For two reasons, interpretation of our findings should explicitly take into account the fact that both species we used are annuals. First, such ‘within life-form’ interactions may be more likely to be negative than, for example, the effect of shrubs on annual vegetation (Callaway 1995; Holmgren et al. 1997), as plants interact at similar life stages. This may be an explanation for why we detected facilitative effects rather rarely. However, our main hypothesis, i.e. a directional shift in interaction intensity through time, can be tested irrespective of the presence of positive interactions.

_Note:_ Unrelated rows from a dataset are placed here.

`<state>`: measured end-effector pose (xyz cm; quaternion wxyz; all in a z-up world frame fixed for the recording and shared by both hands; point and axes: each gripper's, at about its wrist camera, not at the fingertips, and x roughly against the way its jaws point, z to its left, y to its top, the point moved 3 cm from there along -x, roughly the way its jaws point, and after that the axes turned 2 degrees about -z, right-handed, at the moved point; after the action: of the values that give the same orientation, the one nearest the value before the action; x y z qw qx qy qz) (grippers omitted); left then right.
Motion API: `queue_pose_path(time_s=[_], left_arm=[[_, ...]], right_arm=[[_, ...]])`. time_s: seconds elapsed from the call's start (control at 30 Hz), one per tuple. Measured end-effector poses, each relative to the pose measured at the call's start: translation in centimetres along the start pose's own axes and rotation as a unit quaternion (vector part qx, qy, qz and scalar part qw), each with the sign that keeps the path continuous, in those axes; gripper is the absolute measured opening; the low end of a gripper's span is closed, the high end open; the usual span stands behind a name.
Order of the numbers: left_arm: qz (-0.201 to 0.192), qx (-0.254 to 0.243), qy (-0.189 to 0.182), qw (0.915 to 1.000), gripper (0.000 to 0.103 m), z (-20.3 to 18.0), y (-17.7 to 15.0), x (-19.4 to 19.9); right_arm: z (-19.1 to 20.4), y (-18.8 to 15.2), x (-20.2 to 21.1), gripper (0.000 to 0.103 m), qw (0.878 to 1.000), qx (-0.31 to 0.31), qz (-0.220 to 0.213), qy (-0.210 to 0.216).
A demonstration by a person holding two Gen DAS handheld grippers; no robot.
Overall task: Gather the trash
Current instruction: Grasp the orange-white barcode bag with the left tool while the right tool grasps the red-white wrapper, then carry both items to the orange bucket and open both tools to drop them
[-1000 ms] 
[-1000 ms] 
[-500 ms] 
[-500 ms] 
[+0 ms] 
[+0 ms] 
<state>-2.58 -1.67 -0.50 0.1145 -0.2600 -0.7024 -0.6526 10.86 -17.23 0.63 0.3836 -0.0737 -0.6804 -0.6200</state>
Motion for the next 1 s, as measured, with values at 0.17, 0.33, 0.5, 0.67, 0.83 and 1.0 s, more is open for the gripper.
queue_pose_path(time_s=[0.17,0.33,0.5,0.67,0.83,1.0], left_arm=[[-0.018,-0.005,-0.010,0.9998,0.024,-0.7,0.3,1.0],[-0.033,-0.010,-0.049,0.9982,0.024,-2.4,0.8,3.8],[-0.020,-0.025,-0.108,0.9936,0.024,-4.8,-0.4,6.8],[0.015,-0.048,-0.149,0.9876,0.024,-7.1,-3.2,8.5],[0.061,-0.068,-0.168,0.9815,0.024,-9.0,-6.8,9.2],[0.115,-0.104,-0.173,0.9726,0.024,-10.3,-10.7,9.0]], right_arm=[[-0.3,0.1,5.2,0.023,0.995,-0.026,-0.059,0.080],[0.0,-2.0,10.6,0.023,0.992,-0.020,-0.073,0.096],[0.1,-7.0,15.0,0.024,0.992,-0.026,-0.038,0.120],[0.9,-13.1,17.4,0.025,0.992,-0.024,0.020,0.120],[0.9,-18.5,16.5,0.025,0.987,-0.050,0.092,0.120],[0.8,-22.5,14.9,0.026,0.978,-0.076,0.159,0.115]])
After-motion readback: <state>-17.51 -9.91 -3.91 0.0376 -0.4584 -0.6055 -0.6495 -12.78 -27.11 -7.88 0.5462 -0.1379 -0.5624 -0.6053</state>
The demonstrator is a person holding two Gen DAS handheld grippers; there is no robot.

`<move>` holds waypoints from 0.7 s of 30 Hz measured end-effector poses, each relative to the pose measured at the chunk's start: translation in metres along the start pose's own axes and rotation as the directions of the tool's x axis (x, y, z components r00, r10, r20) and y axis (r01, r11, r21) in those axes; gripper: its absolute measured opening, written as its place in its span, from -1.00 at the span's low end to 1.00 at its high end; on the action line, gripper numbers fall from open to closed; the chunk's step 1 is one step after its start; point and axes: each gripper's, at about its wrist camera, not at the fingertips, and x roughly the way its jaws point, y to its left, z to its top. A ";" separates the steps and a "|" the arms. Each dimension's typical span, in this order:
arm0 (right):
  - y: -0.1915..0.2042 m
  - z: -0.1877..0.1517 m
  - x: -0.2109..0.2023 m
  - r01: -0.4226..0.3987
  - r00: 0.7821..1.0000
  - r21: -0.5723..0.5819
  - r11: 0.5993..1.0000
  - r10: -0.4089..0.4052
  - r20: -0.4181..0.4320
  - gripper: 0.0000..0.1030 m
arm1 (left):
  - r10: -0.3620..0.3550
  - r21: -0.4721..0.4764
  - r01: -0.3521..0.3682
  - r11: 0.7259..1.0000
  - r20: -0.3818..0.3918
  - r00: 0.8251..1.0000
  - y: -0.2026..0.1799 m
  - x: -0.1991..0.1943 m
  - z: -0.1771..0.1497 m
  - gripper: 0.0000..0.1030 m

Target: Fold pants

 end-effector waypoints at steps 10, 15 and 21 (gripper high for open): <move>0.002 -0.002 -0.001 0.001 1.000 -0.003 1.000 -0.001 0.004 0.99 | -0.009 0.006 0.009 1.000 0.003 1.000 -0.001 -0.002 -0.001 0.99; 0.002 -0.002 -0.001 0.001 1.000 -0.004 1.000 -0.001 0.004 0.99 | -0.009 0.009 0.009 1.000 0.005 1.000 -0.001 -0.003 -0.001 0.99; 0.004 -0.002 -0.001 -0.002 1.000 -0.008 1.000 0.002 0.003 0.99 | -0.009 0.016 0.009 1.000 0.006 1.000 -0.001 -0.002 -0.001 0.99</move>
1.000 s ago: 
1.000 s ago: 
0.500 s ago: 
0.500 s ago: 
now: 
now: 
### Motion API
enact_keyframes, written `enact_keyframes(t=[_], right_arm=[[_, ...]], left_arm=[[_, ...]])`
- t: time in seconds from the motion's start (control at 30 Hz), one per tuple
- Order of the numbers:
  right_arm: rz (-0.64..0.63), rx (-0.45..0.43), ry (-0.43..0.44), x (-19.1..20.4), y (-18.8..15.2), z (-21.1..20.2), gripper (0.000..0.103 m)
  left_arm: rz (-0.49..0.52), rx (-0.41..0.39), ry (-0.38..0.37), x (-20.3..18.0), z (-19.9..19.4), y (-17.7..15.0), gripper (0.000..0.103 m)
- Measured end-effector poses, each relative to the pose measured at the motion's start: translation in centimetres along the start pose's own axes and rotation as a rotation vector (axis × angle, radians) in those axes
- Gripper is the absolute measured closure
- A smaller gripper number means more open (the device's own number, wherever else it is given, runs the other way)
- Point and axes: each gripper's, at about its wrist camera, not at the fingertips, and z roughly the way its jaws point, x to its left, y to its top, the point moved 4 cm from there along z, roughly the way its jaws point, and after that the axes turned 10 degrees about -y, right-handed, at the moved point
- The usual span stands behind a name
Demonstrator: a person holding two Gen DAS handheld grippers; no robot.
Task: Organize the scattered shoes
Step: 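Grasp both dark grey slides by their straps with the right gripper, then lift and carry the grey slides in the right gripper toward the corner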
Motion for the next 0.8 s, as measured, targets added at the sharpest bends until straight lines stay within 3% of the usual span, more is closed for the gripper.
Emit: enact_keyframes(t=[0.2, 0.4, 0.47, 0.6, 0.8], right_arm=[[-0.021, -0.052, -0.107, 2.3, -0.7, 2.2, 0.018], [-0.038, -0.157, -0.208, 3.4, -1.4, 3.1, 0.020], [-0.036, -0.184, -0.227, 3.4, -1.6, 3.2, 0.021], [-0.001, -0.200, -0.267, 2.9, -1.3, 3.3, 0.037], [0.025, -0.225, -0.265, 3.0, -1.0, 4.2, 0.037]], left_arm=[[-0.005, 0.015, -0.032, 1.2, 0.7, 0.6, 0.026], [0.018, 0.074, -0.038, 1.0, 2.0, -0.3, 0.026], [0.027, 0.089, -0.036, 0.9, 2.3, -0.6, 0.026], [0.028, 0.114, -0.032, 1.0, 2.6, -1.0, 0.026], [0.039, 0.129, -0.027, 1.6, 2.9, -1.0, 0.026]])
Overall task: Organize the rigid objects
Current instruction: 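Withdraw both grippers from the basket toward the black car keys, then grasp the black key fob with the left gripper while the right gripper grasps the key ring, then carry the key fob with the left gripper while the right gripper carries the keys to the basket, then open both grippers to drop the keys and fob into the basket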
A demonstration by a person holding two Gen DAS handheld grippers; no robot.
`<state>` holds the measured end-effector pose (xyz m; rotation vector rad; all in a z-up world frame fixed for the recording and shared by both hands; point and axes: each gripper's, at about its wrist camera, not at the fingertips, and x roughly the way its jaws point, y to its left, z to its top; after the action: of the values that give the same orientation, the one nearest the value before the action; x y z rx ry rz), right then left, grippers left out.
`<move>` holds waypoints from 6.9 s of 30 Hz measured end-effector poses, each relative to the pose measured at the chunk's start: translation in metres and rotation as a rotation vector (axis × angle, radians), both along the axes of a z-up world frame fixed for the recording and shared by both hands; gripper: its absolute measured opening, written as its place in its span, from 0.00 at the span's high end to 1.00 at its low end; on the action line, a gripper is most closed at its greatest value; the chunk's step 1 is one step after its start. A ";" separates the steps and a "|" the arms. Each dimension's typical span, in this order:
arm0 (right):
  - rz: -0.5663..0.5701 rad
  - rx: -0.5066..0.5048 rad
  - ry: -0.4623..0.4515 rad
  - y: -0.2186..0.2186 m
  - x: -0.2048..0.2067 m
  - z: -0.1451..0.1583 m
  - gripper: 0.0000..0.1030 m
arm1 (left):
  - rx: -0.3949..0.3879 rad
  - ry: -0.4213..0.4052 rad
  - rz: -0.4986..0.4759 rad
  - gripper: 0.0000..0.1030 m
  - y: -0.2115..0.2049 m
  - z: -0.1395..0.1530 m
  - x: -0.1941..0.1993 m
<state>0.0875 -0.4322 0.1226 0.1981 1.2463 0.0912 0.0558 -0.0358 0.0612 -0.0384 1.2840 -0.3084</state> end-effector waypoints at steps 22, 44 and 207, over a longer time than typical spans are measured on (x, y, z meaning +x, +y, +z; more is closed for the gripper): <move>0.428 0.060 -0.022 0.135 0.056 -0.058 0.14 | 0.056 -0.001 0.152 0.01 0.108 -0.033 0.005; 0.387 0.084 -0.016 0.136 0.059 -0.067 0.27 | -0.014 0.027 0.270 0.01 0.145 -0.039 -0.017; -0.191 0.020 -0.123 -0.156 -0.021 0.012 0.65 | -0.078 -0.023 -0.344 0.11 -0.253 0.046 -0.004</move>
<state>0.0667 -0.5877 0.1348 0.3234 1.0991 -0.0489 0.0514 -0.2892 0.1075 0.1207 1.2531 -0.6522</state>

A more important limitation of our study system may be that annual plants follow strategies that are different from those of perennial plants. For instance, their short life cycles, and the variable environment of sites such as ours, mean that annuals invest much more into reproduction than into growth (Petrůet al. 2006) and clonal growth or retrogression does not occur at all. Another important difference is that annuals survive the most stressful periods (summer drought at our site) in the form of seeds and we cannot therefore observe neighbour effects in the season where positive interactions are most likely to occur. In coexisting perennial species, such facilitative interactions may repeatedly occur throughout the life cycle. Therefore, while annual plants are a simple and useful system to investigate directional shifts in plant–plant interactions throughout a complete life cycle, future studies with perennial plants are needed to test the generality of our findings.